It's also important to ask yourself if you are using your objections as a reason not to do something difficult. Sull says, "Middle managers may use imperfect strategy as an excuse not to take initiative." It may be that your unease is rooted in your resistance to change or resentment about not being included in the strategy development process. It's better to know the true source of your concerns before speaking up. After you've done your research and reflected on your true motivations, if your concerns remain, it's time to verbalize them.
3. Speak Up: Proceed Carefully 
You should start by going to your direct manager to share your apprehensions. Your manager may or may not have been involved in the development of the strategy, but hopefully she will know more about the background. This is a conversation that should happen in private (see Linda Hill's experience in Case Study #2 below). Take an inquiry stance, asking questions and enlisting your manager's help in understanding why this is the strategy the company has chosen. You can use questions such as, "What are the assumptions behind the strategy?," "Could you explain to me why this particular piece is important?," or "What scope do we have to adjust the strategy to the realities of the local market?"
It is important when sharing your concerns that you provide data that supports why you're raising questions in the first place. If you've done your research, you should have this information at the ready. You can make this conversation more successful by proposing alternative solutions that would help mitigate the risks you see. Be sure that you don't accuse your manager or hold her responsible. You should make clear that you are not questioning her authority but trying to better understand the strategy you've been asked to implement.
When to let it go — and when not to
After taking the above steps, if your concerns have been shrugged off or disputed, you may need to choose your battles. "Skepticism is hugely helpful in organizations but bloody-minded obstinacy is not," Sull says. People have very little respect for someone who ruthlessly fights over imperfections. You may have to trust your boss or other superiors especially because there may be issues they are not at liberty to disclose. "In those cases, you may want to say, 'If you truly think this is the right direction, I will do it,'" Hill suggests.
Sull points out that there are rare cases where the strategy is putting the company at such risk that you may want to consider leaving.

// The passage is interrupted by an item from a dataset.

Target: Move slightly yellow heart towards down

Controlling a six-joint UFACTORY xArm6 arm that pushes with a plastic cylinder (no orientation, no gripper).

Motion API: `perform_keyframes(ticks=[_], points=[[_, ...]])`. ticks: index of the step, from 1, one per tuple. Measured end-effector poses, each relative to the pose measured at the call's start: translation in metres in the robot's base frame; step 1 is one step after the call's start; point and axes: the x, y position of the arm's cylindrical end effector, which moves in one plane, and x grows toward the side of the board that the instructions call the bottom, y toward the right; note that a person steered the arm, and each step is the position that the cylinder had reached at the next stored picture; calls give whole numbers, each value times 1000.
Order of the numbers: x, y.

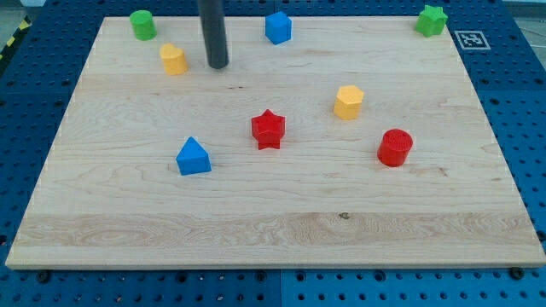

These are cases where there are ethical concerns or the company may fail if the strategy is pursued in its current form. If faced with a strategy that is severely flawed or that you just can't comfortably support, you may want to consider quitting. "If she believes there were fact-based errors, such as the strategy choice was just a negotiated settlement between two warring executives who feared losing turf, then the manager should ask whether she should really stay at the company for her own benefit and the company's" says Neilson. If you do leave, don't bury your concerns. Write a letter to the CEO, no matter where you are in the organization, explaining your decision and the risks you see in the strategy.
Principles to Remember
Do:
  • Understand the root cause of your concerns
  • Research the inputs and assumptions underlying the strategy
  • Express your concerns to your immediate boss first
Don't:
  • Insist that your concerns be heeded
  • Assume you know the assumptions or reasoning behind the strategy
  • Question the strategy in a public setting

Case Study #1: When the competitive advantage is a disadvantage
In 2005, Laura Casela (some details, including her name, have been changed) joined a strategic communications firm started by two former consulting colleagues of hers. Laura was brought in as the Director of Business Development to help grow the year-old firm. Laura was excited about her new role and about the company's future. The firm was founded on a unique premise. Most communications firms rely on freelance writers to do a lot of their work and clients have little knowledge about who these writers are. Laura's colleagues decided to change that by hiring stay-at-home moms who had left the industry to have more time with their families; they felt this was an untapped and experienced resource and if leveraged appropriately, could be a competitive advantage for the young firm. They built their brand around this hiring approach and had success with it in their first year in the market.
However, soon after taking the job, Laura discovered that the leads she was pursuing were not turning over. She was able to capture referrals but when new leads went to the website, they seemed to lose interest. She asked a few would-be clients what turned them away and they explained they weren't looking for a business of stay-at-home moms. Many said it just didn't feel like "a right fit." Laura realized that "clients wanted the best writers they could get and they were hiring a communications firm to do the hiring for them. They didn't care who did the work, as long as the work was great." Laura was conflicted; she believed in the brand and like the founders, thought it would help them stand out in the crowded New York market. But the evidence showed something different. Laura shared what she learned with her colleagues and explained that despite how much she believed in the principle, this was an angle they should drop. The founders were surprised; but they were open to what Laura had to say, primarily because of the evidence she provided, including client feedback and emails. Laura's speaking up had a huge impact and the firm's founders, together with Laura, are now working with a strategy consultant to rethink their branding.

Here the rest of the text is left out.